This is week 5 of the series, Love in the Real World. There are so many Hollywood love stories out there that we forget what real love looks like. So over the next few weeks you will hear about what real love looks like or doesn't, the good, the bad, and the in-between. Enjoy!
I have promised that the bad will be discussed. Today I am honored to have a good friend and fellow blogger Jeremy. He has had a rocky road for love in this world. He blogs about his journey and about God. His perspective on a 'simple' Bible story really makes it come to life. His observations on life really make sense and are rather practical. So with his permission, I have reposted a couple of his posts about his failed marriage and his walk since then.
Photo Credit: CarbonNYC
Originally written: May 19
This week I have been moving. Never have I looked forward to, or dreaded a move more than this one.
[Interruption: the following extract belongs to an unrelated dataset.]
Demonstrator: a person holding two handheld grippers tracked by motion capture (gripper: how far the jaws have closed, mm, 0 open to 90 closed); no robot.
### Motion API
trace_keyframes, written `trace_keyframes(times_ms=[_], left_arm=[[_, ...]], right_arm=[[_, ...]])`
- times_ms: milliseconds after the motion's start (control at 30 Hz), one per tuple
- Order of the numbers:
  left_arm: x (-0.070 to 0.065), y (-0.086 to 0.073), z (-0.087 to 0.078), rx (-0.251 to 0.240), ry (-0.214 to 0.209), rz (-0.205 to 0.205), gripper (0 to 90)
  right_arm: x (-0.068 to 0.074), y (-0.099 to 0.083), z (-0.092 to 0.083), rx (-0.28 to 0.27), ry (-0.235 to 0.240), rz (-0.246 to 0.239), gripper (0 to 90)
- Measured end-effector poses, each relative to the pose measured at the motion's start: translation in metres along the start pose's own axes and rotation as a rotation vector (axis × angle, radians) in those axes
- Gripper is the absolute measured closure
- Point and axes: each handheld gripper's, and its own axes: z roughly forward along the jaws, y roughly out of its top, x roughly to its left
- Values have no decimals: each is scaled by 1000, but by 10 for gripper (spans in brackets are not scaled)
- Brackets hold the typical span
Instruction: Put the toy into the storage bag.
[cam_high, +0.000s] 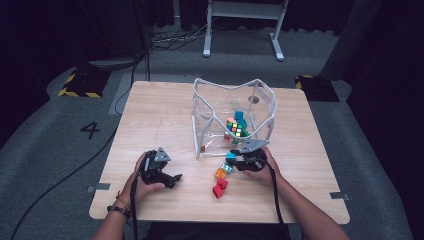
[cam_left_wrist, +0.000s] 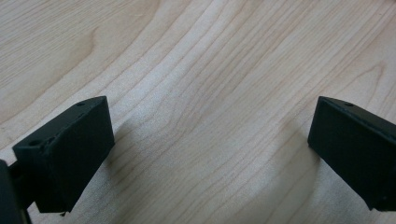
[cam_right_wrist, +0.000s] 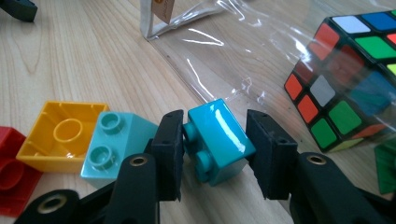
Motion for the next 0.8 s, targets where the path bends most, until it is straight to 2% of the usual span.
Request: trace_keyframes(times_ms=[33, 67, 167, 300, 333, 400, 467, 600, 733, 800], left_arm=[[0, 0, 0, 0, 0, 0, 5], [0, 0, 0, 1, 1, 3, 5], [0, 0, 0, 0, 1, 2, 5], [0, 0, 0, 0, 0, 0, 5], [0, 0, 0, 0, 1, 2, 5], [0, 0, 0, 0, 0, 0, 5], [0, 0, 0, 0, 0, 0, 5], [0, 0, 0, 0, 0, 0, 5], [0, 0, 0, 0, 0, 0, 5], [0, 0, 0, 0, 0, 0, 5]], right_arm=[[2, 0, -2, 16, -6, 26, 586], [2, -1, -3, 22, 2, 32, 587], [2, -2, -10, 11, 17, 16, 588], [3, -4, -27, -11, 20, 34, 589], [2, -4, -32, -21, 13, 19, 589], [1, -6, -41, -25, 12, 26, 590], [-2, -9, -50, -31, -6, 22, 591], [-10, -17, -71, -59, -25, 51, 592], [-20, -26, -93, -68, -79, 72, 593], [-25, -28, -101, -91, -98, 86, 594]])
Moving to a new place is always exciting for me, but I hate actually moving my stuff. This time is it made doubly difficult. Everything that I pack is a memory. I know that is true to every move, but when viewed through the window pane of divorce, even the good ones hurt. This move is a chance to start over, to start living life again. A chance to start building the life in my dreams. Hopefully, one day, I will find the person I thought she was. Just as God made Eve for Adam, He made someone for me too. And when I am ready, He will bring her to me. I just pray that I am smart enough to recognize her when she gets here.
Originally published: June 12
As many of you know, my wife left me last fall. It was like the world had been jerked out from under me. I landed in a very dark place, but the Light of the world reached down, picked me up, and put me back on my feet. Since then I have been climbing up out of the deep dark hole I fell into. Along the way I have had lots of questions for God. Some He has answered and others, not yet.
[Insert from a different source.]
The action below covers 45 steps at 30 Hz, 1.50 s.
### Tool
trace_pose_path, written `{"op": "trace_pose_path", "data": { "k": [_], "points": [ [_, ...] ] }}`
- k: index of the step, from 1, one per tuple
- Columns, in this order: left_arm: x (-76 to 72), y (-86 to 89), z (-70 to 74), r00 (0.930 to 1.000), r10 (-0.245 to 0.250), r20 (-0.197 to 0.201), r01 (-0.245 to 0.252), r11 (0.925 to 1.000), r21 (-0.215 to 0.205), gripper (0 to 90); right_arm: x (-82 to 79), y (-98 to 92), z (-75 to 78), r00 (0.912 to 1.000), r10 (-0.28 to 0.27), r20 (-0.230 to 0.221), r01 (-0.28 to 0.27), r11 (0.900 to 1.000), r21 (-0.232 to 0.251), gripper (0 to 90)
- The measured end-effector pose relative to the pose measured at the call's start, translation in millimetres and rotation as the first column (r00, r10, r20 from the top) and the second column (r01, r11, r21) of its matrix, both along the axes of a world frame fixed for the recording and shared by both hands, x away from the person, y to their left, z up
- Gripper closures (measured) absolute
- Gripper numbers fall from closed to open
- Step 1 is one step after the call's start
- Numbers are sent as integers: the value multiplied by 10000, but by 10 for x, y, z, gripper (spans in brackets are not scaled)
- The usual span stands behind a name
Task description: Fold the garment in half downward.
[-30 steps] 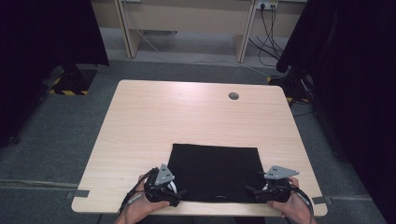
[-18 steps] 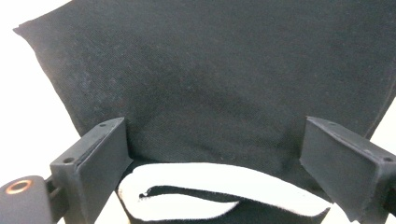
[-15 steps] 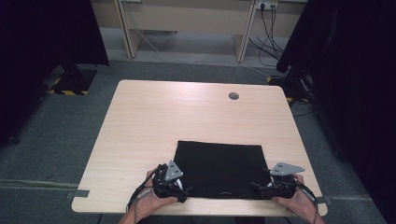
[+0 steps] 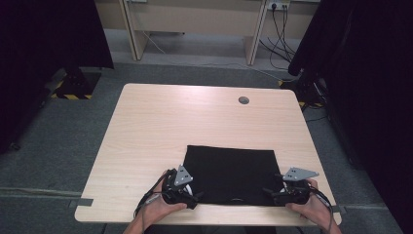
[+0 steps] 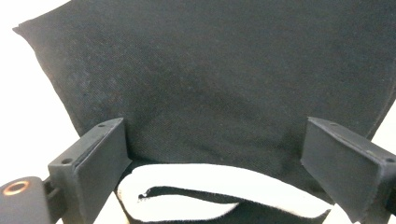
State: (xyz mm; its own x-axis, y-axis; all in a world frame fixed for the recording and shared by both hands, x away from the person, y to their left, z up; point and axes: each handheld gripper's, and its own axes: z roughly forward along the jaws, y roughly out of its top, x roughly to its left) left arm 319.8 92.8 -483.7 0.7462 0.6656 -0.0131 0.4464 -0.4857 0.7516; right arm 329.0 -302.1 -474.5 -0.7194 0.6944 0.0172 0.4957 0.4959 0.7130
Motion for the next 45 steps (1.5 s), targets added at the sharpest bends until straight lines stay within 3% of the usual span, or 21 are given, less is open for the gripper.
{"op": "trace_pose_path", "data": {
  "k": [16, 28, 34, 45],
  "points": [
    [39, -90, -2, 10000, 37, -21, -37, 9999, 109, 46, 8, -64, 0, 10000, 49, -9, -49, 10000, 35, 266],
    [160, -365, 3, 9999, -152, -26, 153, 9998, 142, 43, 70, -316, 13, 9994, -343, -86, 343, 9994, -4, 267],
    [166, -489, 5, 9996, -266, -20, 267, 9995, 140, 43, 129, -450, 16, 9996, -267, -56, 267, 9996, 2, 274],
    [125, -555, 6, 9991, -434, -42, 434, 9990, 73, 43, 159, -585, 10, 9999, -172, -16, 172, 9998, 142, 286]
  ]
}}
One of the questions He has answered is the dating question. I wasn't looking to date when I asked, just curious. So I asked one day while on my lunch break. Later that same day a customer came in and struck up a conversation. We talked about our respective ex-wives. Nothing serious, just chit chat. He went on his way and I went on to the next customer.
About 10 minutes later the guy comes back with a puzzled look on his face. I asked him what was wrong. He said, "I'm not sure why, but I feel I am supposed to tell you something." I asked him what it was. "Don't date until it's official. Don't even go out and "just have fun" with a girl." WOW!! That hit me like a ton of bricks. A direct, clear and concise answer from Almighty God. I may not be with my wife anymore, but I am still married. Marriage is holy and not to be entered of exited lightly. And if I am still legally married, anyone that I would date I would cause to commit adultery with me.
Since then I have done pretty good. I haven't dated any one except when my wife and I went out a few times trying to work things out. That didn't work. Now you maybe asking yourself what all this has to do with temptation. Over the past few days and weeks I have noticed women flirting with me more and more. Last night a friend of mines fiance told me that a friend of hers wants to get to know me better. There is the temptation. She seems like a nice girl. She is a christian and we have a lot in common. But God was very clear! "Don't date until it's official."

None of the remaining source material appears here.